Friday, October 10, 2008

Elliot Wave again

Like Robert McHugh, "Mish" also follows the Elliot Wave theory:

In Elliott Wave terms the index is in an impulsive wave 3 down. At some point there will be a corrective wave 4 up, with still more down to follow in wave 5. A lower low can be expected.

Back to Kondratieff

Some people are now revisiting Kondratieff''s theory of economic cycles. Seems to fit winter, at the moment. The above image is modified from this source: smart fellows.

Thursday, October 09, 2008

A question

What would have happened if the UK had not followed suit with monetary inflation over the past 5 or 6 years?

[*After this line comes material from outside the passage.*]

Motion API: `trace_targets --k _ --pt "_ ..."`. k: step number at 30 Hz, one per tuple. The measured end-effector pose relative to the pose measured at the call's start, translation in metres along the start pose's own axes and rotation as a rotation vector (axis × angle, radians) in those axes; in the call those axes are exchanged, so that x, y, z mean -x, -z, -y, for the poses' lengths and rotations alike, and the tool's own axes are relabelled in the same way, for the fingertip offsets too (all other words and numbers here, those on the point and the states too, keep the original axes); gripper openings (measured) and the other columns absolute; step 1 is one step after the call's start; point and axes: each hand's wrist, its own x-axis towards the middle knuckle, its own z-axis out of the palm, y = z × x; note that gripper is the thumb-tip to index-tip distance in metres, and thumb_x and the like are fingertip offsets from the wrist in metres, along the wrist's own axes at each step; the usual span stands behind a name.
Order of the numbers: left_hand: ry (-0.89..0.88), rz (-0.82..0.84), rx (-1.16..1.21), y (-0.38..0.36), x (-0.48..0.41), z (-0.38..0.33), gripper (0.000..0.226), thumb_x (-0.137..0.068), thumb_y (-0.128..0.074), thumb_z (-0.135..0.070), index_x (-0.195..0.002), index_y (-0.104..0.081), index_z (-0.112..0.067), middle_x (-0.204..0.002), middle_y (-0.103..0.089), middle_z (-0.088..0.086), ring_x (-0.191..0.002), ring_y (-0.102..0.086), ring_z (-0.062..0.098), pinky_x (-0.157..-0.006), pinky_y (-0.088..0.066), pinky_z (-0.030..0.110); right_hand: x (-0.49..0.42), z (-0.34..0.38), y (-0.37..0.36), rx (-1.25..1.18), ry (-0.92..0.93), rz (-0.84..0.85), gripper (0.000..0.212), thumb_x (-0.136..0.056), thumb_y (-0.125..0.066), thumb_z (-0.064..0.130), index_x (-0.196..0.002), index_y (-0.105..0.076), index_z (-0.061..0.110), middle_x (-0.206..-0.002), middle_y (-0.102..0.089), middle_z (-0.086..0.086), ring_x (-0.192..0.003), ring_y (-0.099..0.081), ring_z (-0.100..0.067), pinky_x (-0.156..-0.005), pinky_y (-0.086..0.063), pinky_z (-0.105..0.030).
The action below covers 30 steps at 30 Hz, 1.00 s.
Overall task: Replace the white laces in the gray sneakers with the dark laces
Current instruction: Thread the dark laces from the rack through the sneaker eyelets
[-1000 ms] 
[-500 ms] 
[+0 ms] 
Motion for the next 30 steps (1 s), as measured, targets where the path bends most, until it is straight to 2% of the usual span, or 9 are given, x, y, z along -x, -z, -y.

Would prudence have been rewarded, or would a Protestant adherence to the right course of action have been punished by falling exports and unemployment? In a global trading system, when one major player makes a mess of their money, must others do the same or be sorry?

Can the world be run on the principles of the efficient-market purists, or is there an advantage to the first to break ranks? Are monetarists doomed to merely understand what is going on, incapable of preventing it?

Hope

Brad Setser sees hope in the correction:

I increasingly suspect that one consequence of United States and Europe’s recent financial crisis will be a smaller deficit in both regions, and a smaller surplus in the emerging world.

Robert McHugh was right!

15 months ago, Robert McHugh predicted this:

[The Dow] can be expected to drop to about the start of the pattern, at a minimum, meaning into the 9,000s over the intermediate-term... It is looking increasing likely to us that world central banks will choose hyperinflation rather than nominal decline in stock indices, which will force precious metals prices to rise sharply.

In gold-price terms, McHugh's Dow prediction came true on January 22 this year. Now it's come true in nominal terms, too (9,153.22 at 13:04 ET today) (UPDATE: 8.731.87 at 15:41).

It seems McHugh is an adherent of the Elliot Wave principle. Wikipedia gives a criticism of the theory:

The premise that markets unfold in recognizable patterns contradicts the efficient market hypothesis, which says that prices cannot be predicted from market data such as moving averages and volume. By this reasoning, if successful market forecasts were possible, investors would buy (or sell) when the method predicted a price increase (or decrease), to the point that prices would rise (or fall) immediately, thus destroying the profitability and predictive power of the method. In efficient markets, knowledge of the Elliott wave principle among investors would lead to the disappearance of the very patterns they tried to anticipate, rendering the method, and all forms of technical analysis, useless.

I think one could riposte that events have demonstrated that the efficient market does not exist.

A big figure

Hard on the heels of the $700 billion US bailout bill comes the UK's £400 billion rescue plan.

Oddly, this latter figure, in dollar terms, is very similar to the one approved by Congress - a little over $692 billion at today's retail conversion rates (and even closer in wholesale terms).

But the really interesting thing is the difference is in its relationship to the size of the population of the country, and the GDP:


Marc Faber recently said that the US needed $5 trillion to resolve the crisis, i.e. 7 times more than the amount approved by Congress. Britain's bailout fund is proportionately 7 times greater, and so, crippling cost to the taxpayer aside, maybe it could work.

And it has political implications. The average Brit is so innumerate that he doesn't know how to calculate 75% of 100, so don't expect him to understand that it wasn't simply "the banks" to blame, but the relaxation of Government monetary controls. Don't discount the possibility that, however undeservedly, Gordon Brown may win the next election.

End of the dollar as the world's reserve currency?

See the comment in Brad Setser's blog - Brazil and Argentina are already finding other ways to pay each other, Russia may deal in euros... if no-one wants the dollar after Jesse's predicted devaluation, it may go from devalued to almost worthless.

But what will countries do, that export to the USA? Devalue their own currencies? Or demand payment in euros? Or oil contracts? Even Setser admits to struggling to understand what's going on.

Jesse also comments on a report that the Gulf States may diversify into gold.